* **PROBLEM DETAILS**:
Every line below should be repeated exactly.

*** Opening of DATA SHOWN ***

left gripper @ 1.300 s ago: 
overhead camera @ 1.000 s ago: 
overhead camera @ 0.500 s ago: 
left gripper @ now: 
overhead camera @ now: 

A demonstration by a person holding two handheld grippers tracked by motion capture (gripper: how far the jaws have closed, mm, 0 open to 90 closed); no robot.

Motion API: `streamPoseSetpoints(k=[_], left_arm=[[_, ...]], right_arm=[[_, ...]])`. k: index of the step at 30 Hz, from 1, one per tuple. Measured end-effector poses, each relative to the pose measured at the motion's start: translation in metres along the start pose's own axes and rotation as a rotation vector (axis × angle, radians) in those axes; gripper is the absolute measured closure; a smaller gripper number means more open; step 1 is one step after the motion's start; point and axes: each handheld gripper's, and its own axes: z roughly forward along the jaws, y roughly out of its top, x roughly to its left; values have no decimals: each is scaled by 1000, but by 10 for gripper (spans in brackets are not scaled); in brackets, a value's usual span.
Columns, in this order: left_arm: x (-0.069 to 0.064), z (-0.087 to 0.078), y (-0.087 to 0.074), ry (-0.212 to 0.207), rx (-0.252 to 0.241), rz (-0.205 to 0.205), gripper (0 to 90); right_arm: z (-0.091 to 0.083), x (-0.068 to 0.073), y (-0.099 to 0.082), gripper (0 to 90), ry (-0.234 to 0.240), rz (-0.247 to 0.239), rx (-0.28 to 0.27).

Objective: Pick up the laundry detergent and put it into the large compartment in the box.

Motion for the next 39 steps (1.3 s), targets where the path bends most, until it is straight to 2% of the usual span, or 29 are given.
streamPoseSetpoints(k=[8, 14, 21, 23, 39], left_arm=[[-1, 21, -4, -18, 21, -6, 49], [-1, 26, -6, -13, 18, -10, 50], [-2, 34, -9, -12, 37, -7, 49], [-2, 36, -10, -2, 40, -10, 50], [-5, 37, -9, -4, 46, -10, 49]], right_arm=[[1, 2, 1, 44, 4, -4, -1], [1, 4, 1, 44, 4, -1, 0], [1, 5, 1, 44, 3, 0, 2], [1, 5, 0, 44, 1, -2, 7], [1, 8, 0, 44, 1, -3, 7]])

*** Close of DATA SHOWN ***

* **WRITTEN ANSWER**:
left gripper @ 1.300 s ago: 
overhead camera @ 1.000 s ago: 
overhead camera @ 0.500 s ago: 
left gripper @ now: 
overhead camera @ now: 

A demonstration by a person holding two handheld grippers tracked by motion capture (gripper: how far the jaws have closed, mm, 0 open to 90 closed); no robot.

Motion API: `streamPoseSetpoints(k=[_], left_arm=[[_, ...]], right_arm=[[_, ...]])`. k: index of the step at 30 Hz, from 1, one per tuple. Measured end-effector poses, each relative to the pose measured at the motion's start: translation in metres along the start pose's own axes and rotation as a rotation vector (axis × angle, radians) in those axes; gripper is the absolute measured closure; a smaller gripper number means more open; step 1 is one step after the motion's start; point and axes: each handheld gripper's, and its own axes: z roughly forward along the jaws, y roughly out of its top, x roughly to its left; values have no decimals: each is scaled by 1000, but by 10 for gripper (spans in brackets are not scaled); in brackets, a value's usual span.
Columns, in this order: left_arm: x (-0.069 to 0.064), z (-0.087 to 0.078), y (-0.087 to 0.074), ry (-0.212 to 0.207), rx (-0.252 to 0.241), rz (-0.205 to 0.205), gripper (0 to 90); right_arm: z (-0.091 to 0.083), x (-0.068 to 0.073), y (-0.099 to 0.082), gripper (0 to 90), ry (-0.234 to 0.240), rz (-0.247 to 0.239), rx (-0.28 to 0.27).

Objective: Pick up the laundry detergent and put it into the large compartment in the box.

Motion for the next 39 steps (1.3 s), targets where the path bends most, until it is straight to 2% of the usual span, or 29 are given.
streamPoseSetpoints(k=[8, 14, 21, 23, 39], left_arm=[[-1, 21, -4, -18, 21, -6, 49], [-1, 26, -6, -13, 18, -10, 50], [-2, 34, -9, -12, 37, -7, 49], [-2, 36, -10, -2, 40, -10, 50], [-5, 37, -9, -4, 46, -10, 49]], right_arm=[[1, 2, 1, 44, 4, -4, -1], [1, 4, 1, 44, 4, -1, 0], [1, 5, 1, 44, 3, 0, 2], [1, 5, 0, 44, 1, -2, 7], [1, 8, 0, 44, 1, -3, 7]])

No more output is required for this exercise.